Transient early TH-analog treatment improves locomotion in adulthood. Dko mice received daily injections with saline, 400 ng/g bw Triac (Dko + T (400)) or 4000 ng/g bw Ditpa (Dko + D (4000)) between P1 and P20. Thereafter, treatment was ceased, and locomotor behavior was addressed at the age of 7–9 weeks (A) In contrast to Dko mice receiving saline and showing severe locomotor deficiencies, Ditpa application moderately and Triac treatment fully normalized performance on an accelerating rotarod. (B) Neuromuscular abnormalities were further examined by a hanging wire test. Dko mice clung to the wire for only a short time-period, which was significantly improved in TH analog-treated experimental groups. n = 10–14. *, p < 0.05; **, p < 0.01; ***, p < 0.001 significant difference to Wt and Dko + T (400) mice.

Figure 4

Long-term morphological alterations are induced by early postnatal TH-analog application. Following transient treatment with TH analogs Triac and Ditpa (in ng/g bw) between P1 and P20, brain parameters were examined at 10 weeks of age. (A) Myelination was evaluated in the corpus callosum (cc) by FluoroMyelin staining. TH-analog treatment could rescue the hypomyelination phenotype of Dko mice. (B) PV+ interneurons were visualized in the retrosplenial cortex (rc) and somatosensory cortex (sc). PV cell numbers were low in saline injected Dko animals, but fully restored in both areas upon Triac treatment. Ditpa only mildly improved PV+ numbers in the sc. (C) GAD67 immuno-reactivity analyzed in the same cortical regions demonstrated reduced integrated densities in saline injected Dko mice that was unaffected by Ditpa, but fully restored by Triac application. n = 3–4. Scale bars 500 µm (FluoroMyelin), 250 µm (PV, GAD67). *, p < 0.05; **, p < 0.01; ***, p < 0.001.

Figure 5

Deletion of Mct8/Oatp1c1 modulates GABAergic transmission in the cortex. Electrophysiological parameters were recorded on coronal forebrain sections using patch-clamp technique. (A) Representative traces of mIPSCs of Wt, Dko, and Dko + T (400) recorded from pyramidal neurons of the somatosensory cortex. (B) Cumulative plot and bar chart of mIPSC frequencies demonstrating a significant increase in Dko animals that can be rescued by application of Triac for 3 weeks. (C) Amplitude, rise time, half-width, time constant of decay, and transported electric charges are not modified in neurons from Dko animals. n = 17–18. *, p < 0.05; **, p < 0.01.

Figure 6

Delayed onset of Triac application compromises efficacy of the treatment.
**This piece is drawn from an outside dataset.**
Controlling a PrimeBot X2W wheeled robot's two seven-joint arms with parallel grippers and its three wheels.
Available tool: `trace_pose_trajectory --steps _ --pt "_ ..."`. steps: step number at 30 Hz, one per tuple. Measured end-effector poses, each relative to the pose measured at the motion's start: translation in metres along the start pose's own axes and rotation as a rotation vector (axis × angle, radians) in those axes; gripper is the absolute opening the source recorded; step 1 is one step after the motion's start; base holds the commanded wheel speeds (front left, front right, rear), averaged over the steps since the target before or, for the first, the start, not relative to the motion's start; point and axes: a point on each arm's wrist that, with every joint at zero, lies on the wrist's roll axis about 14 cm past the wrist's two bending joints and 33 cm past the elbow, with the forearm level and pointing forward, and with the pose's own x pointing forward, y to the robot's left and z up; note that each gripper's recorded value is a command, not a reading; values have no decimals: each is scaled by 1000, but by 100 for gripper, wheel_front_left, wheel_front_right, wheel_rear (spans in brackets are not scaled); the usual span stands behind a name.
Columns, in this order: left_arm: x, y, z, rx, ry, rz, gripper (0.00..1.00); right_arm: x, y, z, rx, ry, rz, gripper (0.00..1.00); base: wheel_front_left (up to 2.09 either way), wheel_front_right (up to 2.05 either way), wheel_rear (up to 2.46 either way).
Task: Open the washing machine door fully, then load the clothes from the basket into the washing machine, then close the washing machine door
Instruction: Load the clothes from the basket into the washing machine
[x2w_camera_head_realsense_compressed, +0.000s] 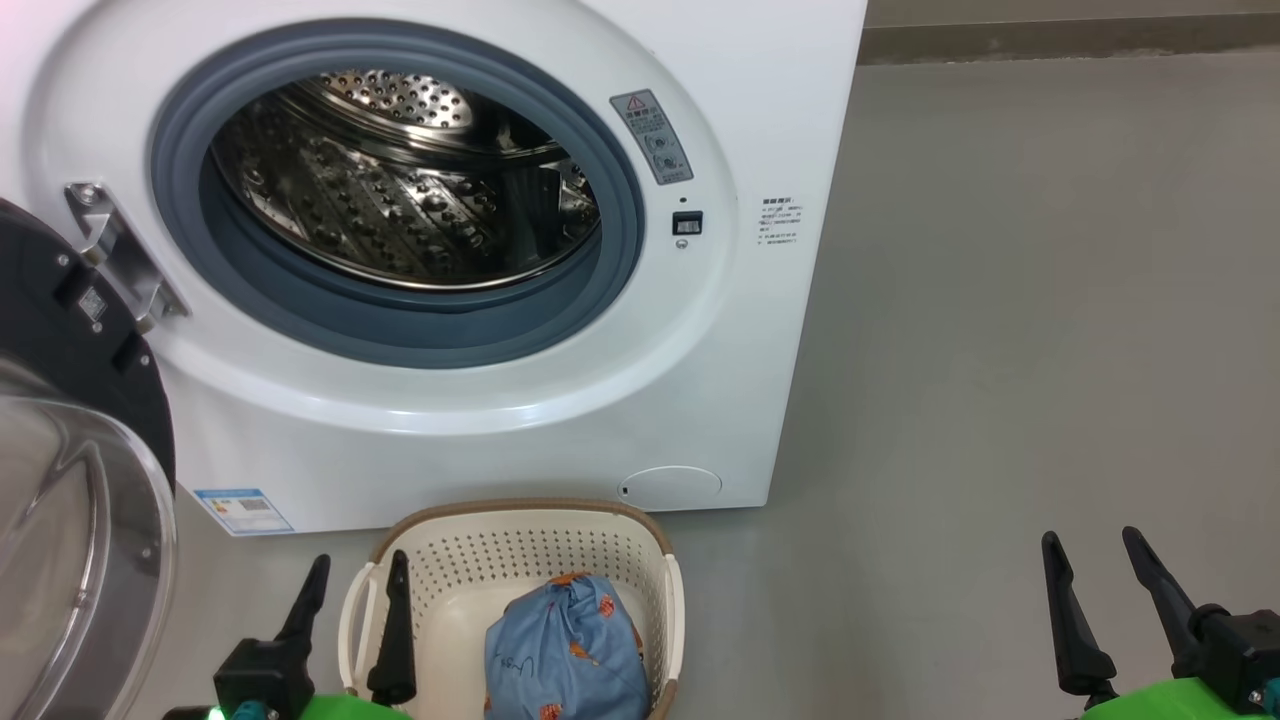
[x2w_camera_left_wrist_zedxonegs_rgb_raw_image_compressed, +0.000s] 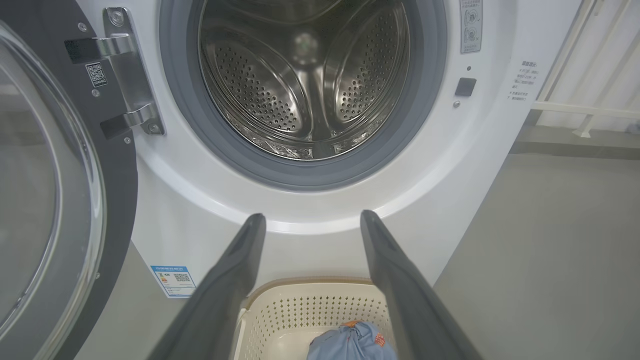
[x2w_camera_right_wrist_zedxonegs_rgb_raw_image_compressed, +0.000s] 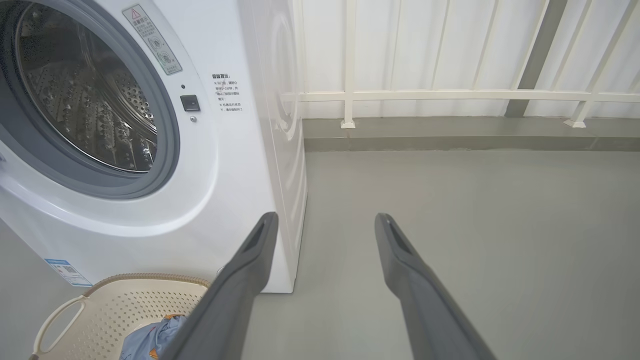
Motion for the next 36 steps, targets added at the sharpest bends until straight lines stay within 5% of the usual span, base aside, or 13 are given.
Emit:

Dko mice were injected with saline or 400 ng/g bw Triac either between P1 and P20 or P22–P42 and analyzed at P43. (A) PV+ interneurons were visualized in the retrosplenial cortex (rc) or somatosensory cortex (sc) and myelination was assessed in the corpus callosum (cc) by FluoroMyelin staining. Pictures of animals treated with Triac between P22–P42 are shown. Low numbers of PV+ neurons (normalized to respective Wt numbers) in saline-injected Dko mice were fully restored following early onset Triac treatment while upon late onset only a partial recovery was observed in the rc (B) and sc (C,D) FluoroMyelin integrated density in the cc indicated rescue of Dko hypomyelination phenotype by Triac application between P1–P20 only. n = 3–4. Scale bars 250 µm (PV), 500 µm (FluoroMyelin). *, p < 0.05; **, p < 0.01; ***, p < 0.001.